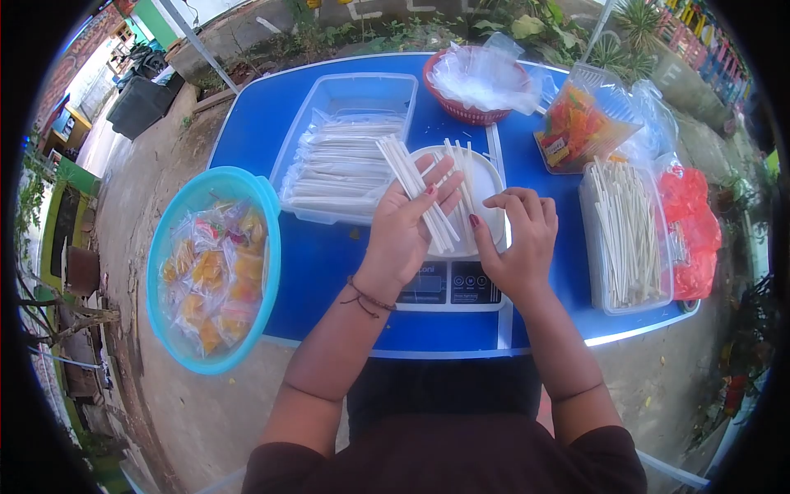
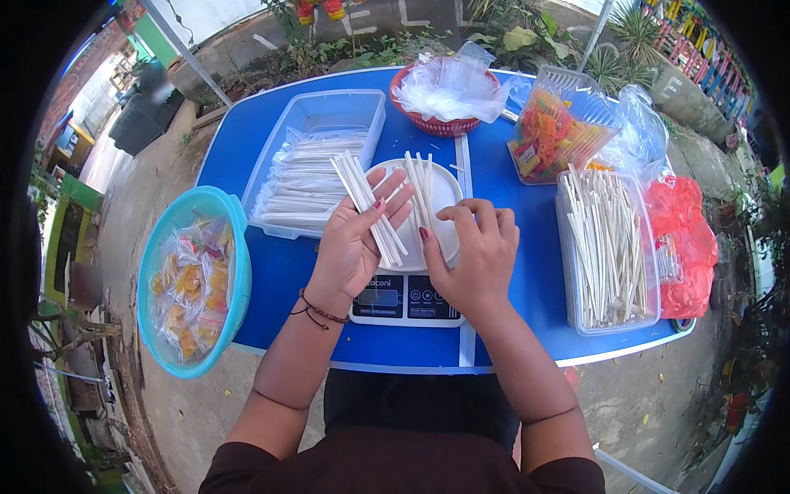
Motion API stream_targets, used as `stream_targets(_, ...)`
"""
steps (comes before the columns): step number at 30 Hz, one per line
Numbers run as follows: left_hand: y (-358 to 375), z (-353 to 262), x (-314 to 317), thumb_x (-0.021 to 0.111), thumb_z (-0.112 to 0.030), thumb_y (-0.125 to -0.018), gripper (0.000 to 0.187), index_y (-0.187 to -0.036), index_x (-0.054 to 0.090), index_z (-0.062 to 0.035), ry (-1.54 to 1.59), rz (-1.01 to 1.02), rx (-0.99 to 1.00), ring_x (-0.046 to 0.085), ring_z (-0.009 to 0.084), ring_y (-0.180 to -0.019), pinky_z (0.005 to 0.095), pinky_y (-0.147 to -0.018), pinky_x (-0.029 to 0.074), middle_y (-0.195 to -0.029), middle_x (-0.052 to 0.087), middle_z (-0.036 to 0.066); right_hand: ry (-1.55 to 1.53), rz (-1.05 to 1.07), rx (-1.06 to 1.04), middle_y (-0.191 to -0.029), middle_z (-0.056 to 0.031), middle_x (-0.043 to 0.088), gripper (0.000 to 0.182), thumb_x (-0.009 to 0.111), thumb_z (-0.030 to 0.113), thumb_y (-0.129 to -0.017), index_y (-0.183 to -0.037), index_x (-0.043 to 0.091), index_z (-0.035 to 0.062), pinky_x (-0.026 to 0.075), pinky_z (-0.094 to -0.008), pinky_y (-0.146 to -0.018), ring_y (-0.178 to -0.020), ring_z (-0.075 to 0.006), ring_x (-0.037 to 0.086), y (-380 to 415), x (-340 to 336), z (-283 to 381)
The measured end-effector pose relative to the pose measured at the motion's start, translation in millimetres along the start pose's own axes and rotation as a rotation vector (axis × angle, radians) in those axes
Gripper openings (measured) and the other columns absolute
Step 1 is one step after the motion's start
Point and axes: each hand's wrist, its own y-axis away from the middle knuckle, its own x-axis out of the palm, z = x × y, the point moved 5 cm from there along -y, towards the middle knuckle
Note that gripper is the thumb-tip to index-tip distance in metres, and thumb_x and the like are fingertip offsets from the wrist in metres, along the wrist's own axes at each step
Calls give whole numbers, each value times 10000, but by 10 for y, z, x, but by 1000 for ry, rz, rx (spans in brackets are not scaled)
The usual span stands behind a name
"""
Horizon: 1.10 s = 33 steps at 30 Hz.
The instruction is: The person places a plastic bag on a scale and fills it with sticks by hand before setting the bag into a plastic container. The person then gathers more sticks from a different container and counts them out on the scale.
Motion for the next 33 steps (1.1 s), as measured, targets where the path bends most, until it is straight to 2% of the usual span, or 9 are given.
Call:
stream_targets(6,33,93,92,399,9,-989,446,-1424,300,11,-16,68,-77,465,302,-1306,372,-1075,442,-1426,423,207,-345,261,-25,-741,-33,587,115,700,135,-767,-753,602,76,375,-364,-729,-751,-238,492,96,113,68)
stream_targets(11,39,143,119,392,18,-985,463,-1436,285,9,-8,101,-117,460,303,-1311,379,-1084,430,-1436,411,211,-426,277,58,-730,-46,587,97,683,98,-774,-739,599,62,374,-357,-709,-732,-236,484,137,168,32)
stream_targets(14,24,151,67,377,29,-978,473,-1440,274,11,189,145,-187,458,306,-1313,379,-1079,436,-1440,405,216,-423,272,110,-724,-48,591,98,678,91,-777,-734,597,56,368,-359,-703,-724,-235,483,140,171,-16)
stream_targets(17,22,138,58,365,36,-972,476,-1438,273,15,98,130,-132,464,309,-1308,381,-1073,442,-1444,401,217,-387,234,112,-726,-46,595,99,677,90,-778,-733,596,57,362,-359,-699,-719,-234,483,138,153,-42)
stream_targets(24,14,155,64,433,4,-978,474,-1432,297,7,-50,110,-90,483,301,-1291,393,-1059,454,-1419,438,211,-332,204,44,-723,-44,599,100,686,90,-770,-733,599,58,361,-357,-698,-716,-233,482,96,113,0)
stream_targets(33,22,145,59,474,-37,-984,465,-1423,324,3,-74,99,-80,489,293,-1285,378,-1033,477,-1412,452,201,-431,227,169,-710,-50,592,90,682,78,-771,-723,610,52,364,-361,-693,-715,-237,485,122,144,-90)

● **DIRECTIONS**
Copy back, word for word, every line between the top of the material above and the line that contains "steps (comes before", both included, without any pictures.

● **THE ANSWER**
Motion API stream_targets, used as `stream_targets(_, ...)`
"""
steps (comes before the columns): step number at 30 Hz, one per line

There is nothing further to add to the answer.